Buried deep within city zoning documents are rules and regulations that state just how much space should be dedicated to the glowing signs (a lot),   where they should be placed (as visibly as possible) and how they should be displayed (very brightly). Most of New York City abides by regulations that aim to limit the size and scope of signage. By contrast, Times Square is designated a special signage district that requires building owners to invest in over-the-top signs. “Here, you can go as big as you like,” says Tony Caruso, vice president of real estate & public affairs at Clear Channel Outdoor and treasurer of the Times Square Advertising Coalition.

The city created these regulations in 1986, a moment when Times Square was scrubbing off the tawdriness associated with the area due to the sex industry that emerged during the Great Depression and thrived through the 1970s. Developers were interested in building large office towers for white-collar workers, but they weren’t so interested in plastering advertisements to the side of their multi-million dollar investments. For some, revitalizing Times Square meant scrubbing it clean and erecting glass towers. But glitz and grime had always been the area’s calling card, and the city wasn’t going to let a few new buildings turn a tourist attraction into another staid officeland.

 

In a 1986 application for a zoning amendment, the city planning commission stated its case: “The proposed amendment to the Zoning Resolution is a response to accelerating changes in Times Square that could threaten its unique character, which for nearly a century has made this space symbolic of the vitality and dynamism of New York City itself.” Extinguishing Times Square’s over-the-top nature, they wrote, would be extinguishing its lifeblood. Preserving the characteristic gaudiness that made Times Square a worldwide symbol of excess turned out to be a savvy business plan: today it costs between $1.1 million and $4 million a year to buy advertising space in Times Square, with much of that going to the developers, who typically own the signs on any given building.

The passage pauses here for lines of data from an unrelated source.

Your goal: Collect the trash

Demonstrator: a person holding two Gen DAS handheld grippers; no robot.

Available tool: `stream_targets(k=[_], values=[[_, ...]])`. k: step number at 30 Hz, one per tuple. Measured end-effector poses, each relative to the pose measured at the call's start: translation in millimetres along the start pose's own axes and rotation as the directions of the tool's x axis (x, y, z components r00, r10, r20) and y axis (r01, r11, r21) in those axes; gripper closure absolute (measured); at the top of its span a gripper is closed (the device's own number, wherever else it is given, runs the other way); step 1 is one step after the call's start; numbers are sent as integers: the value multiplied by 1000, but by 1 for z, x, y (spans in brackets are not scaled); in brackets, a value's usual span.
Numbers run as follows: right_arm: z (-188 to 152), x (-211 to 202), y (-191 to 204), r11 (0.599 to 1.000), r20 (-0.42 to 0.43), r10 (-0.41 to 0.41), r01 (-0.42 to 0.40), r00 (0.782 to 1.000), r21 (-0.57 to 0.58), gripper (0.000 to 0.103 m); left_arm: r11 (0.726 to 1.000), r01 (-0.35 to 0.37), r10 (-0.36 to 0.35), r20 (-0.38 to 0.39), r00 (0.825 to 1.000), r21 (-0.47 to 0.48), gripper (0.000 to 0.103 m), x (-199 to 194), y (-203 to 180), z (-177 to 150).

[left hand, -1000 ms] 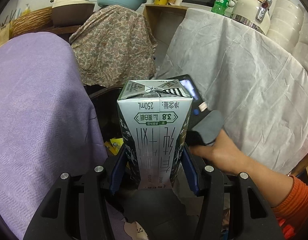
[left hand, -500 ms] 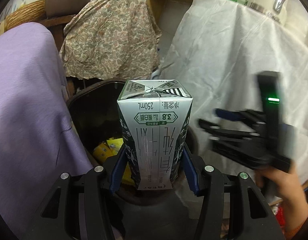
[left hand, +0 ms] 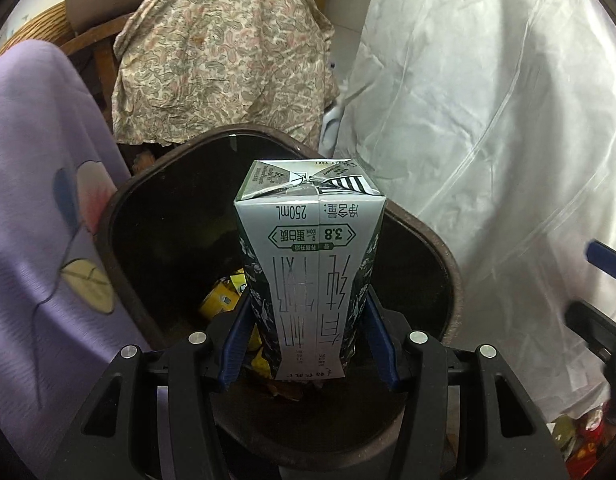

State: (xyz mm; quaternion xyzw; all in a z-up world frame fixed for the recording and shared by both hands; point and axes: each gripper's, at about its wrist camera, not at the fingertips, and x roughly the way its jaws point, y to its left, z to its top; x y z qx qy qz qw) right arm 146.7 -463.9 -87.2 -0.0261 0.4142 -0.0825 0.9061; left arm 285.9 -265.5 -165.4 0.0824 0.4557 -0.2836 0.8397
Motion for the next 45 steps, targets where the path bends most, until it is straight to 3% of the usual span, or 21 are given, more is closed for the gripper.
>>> stream_targets(k=[4,6,21,26,29,35,39,42,45], values=[[-11,-10,-4,998,10,30,-30,1000,58,28,1000,7,-7,-2,1000,-5,30,2,-2,0],[-15,-14,-3,998,18,24,-25,1000,66,28,1000,9,-9,14,1000,-7,25,1,-2,1],[-37,-27,-15,988,17,27,-29,999,154,28,1000,7,-9,83,997,23,16,-35,-11,-9],[-37,-33,-17,986,28,16,-20,999,167,28,999,37,-36,122,992,-4,12,-56,-10,-14],[-36,-40,-19,982,45,-3,-5,999,186,17,999,52,-51,159,986,-3,10,-78,-13,-18],[-29,-67,-26,976,110,-74,49,991,214,15,997,61,-69,271,960,38,6,-136,-20,-27],[-26,-96,-27,965,182,-77,27,980,262,14,999,43,-51,327,944,30,6,-177,-11,-36],[-22,-126,-13,969,270,-73,4,960,246,6,1000,5,-6,416,909,3,6,-215,1,-53],[-18,-151,8,981,351,-62,-8,934,193,6,998,-66,56,483,874,2,6,-246,6,-72]])
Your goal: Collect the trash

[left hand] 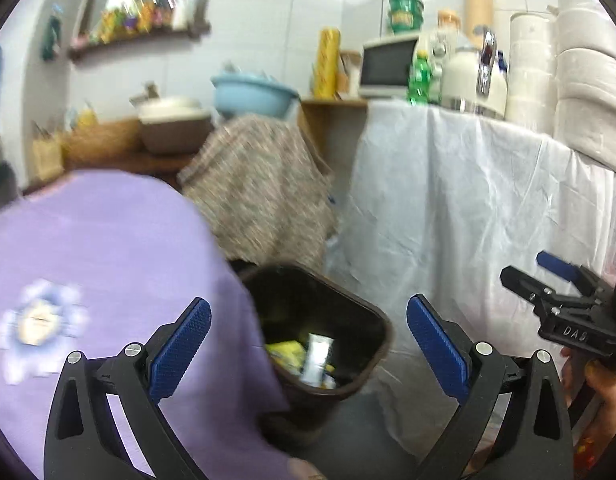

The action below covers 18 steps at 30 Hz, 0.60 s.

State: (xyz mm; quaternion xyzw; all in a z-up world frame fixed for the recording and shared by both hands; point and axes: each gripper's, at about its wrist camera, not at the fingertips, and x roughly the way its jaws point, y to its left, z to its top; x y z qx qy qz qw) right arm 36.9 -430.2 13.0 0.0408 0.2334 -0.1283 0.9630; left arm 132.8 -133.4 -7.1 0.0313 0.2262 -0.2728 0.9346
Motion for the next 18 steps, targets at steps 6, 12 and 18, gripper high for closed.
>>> stream_targets(k=[6,12,18], values=[[10,-38,45,992,88,117,-113,989,-50,6,996,-80,83,70,994,-42,6,-56,23,-3],[4,-68,80,963,86,267,-263,960,-52,6,976,-212,216,161,963,-39,6,-105,30,-14],[-11,-107,119,937,141,323,-296,936,-186,6,972,-232,237,205,950,-49,6,-135,33,-25]])
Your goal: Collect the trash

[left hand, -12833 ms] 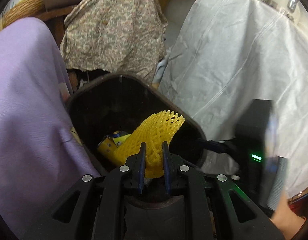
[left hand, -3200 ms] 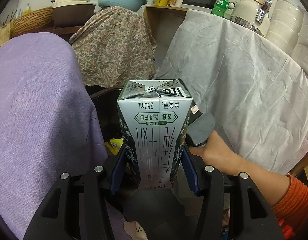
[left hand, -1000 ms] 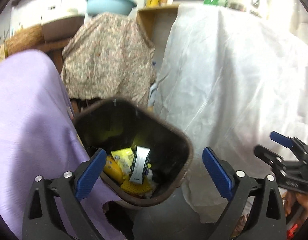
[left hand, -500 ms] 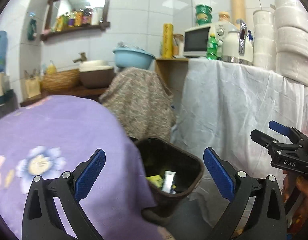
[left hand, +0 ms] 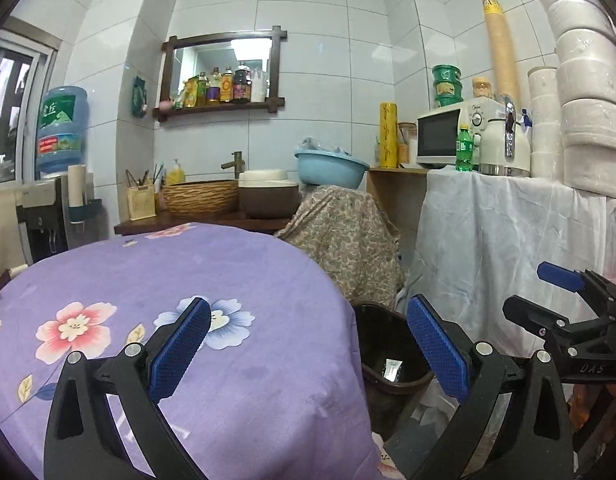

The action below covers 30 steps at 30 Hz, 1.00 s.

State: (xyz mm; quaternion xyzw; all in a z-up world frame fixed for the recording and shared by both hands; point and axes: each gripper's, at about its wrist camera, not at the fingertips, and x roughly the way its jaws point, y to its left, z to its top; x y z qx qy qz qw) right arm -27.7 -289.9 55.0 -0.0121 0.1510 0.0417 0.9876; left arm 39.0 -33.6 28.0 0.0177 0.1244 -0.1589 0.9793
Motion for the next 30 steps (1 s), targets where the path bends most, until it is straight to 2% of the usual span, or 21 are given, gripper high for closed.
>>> stream_targets(k=[3,9,21,30], values=[[2,-6,11,999,13,26,-26,1000,-21,6,999,-33,32,-16,999,-27,6,-9,10,-3],[5,-15,15,999,30,49,-48,998,-17,6,995,-37,37,0,999,-91,6,-18,20,-2],[7,-12,5,1000,23,28,-28,999,-7,6,996,-7,5,-22,1000,-93,6,-17,18,-5],[7,-6,-3,1000,8,19,-19,1000,11,6,999,-12,10,-25,1000,-52,6,-15,8,-4]])
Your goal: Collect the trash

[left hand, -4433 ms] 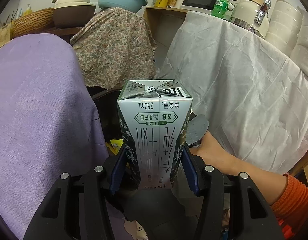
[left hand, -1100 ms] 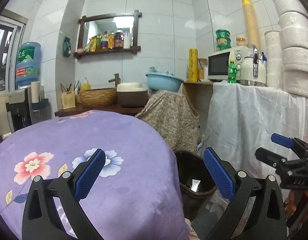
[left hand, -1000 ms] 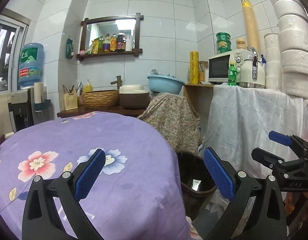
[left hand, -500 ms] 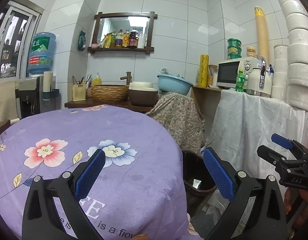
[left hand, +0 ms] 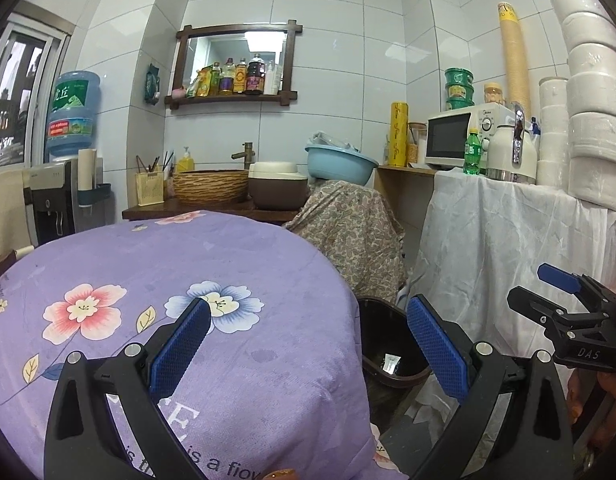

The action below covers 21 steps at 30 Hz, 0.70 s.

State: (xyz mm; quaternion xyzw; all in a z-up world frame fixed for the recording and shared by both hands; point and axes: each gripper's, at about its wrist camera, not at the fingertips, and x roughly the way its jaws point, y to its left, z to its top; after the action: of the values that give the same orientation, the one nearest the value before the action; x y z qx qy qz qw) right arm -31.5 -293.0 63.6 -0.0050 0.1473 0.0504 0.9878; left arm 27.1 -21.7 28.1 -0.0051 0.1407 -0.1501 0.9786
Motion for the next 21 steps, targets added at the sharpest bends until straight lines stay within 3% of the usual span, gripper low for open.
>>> stream_targets(k=[21], values=[[-2,4,-1,1000,-10,-1,1,1000,-3,6,1000,20,-20,1,1000,0,6,1,-7,3]])
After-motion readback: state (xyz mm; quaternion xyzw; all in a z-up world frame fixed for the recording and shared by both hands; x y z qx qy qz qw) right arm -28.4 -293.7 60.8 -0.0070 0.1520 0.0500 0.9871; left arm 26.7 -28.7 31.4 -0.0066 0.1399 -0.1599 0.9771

In the more than 30 years since the city legitimized Times Square’s claustrophobic aesthetic, it’s become the glowing heartbeat of the city, recognizable to people around the world with a single photograph. It’s a place that’s foreign to visitors and natives alike, even those who bear the brunt of its contradictions every day while walking to and from work.

Photo by Chris Maggio

 “We want Times Square to look a little cheesy,” Caruso says. He tells me this on a blustery morning in early spring while standing on the corner of Broadway and 43rd Street. Above us, a 1,200-square-foot screen that his company owns is broadcasting a high-resolution advertisement for Netflix. Compared to the 17,000-square-foot sign just up the street, the screen we’re looking at is almost tasteful. It looks like a flat screen TV that’s been blown up to city scale.

Today, all of Times Square is like this. Illuminated vinyl signs stretch across entire building facades. Corners are blunted by signs that protrude in an attempt to grab the attention of passersby. The digital screens get bigger, brighter, and sharper every year, and the constant march towards technological relevance isn’t going to stop.

It’s all a bit paradoxical. In a time when targeted digital advertising rules, developers in Times Square are squeezing as much screen space as they can out of the finite physical world. The effect of this visual cacophony is that real visibility itself can be surprisingly difficult to achieve. The city estimates more than 380,000 people walk through Times Square every day. That’s 760,000 eyeballs potentially taking in the more than 230 signs that fill the district. It is impossible to measure exactly how many people linger on a sign for the seven seconds it takes to count as an “impression,” but what’s clear is that Times Square elicits a rare form of distraction that even the most internet-trained brain can barely process.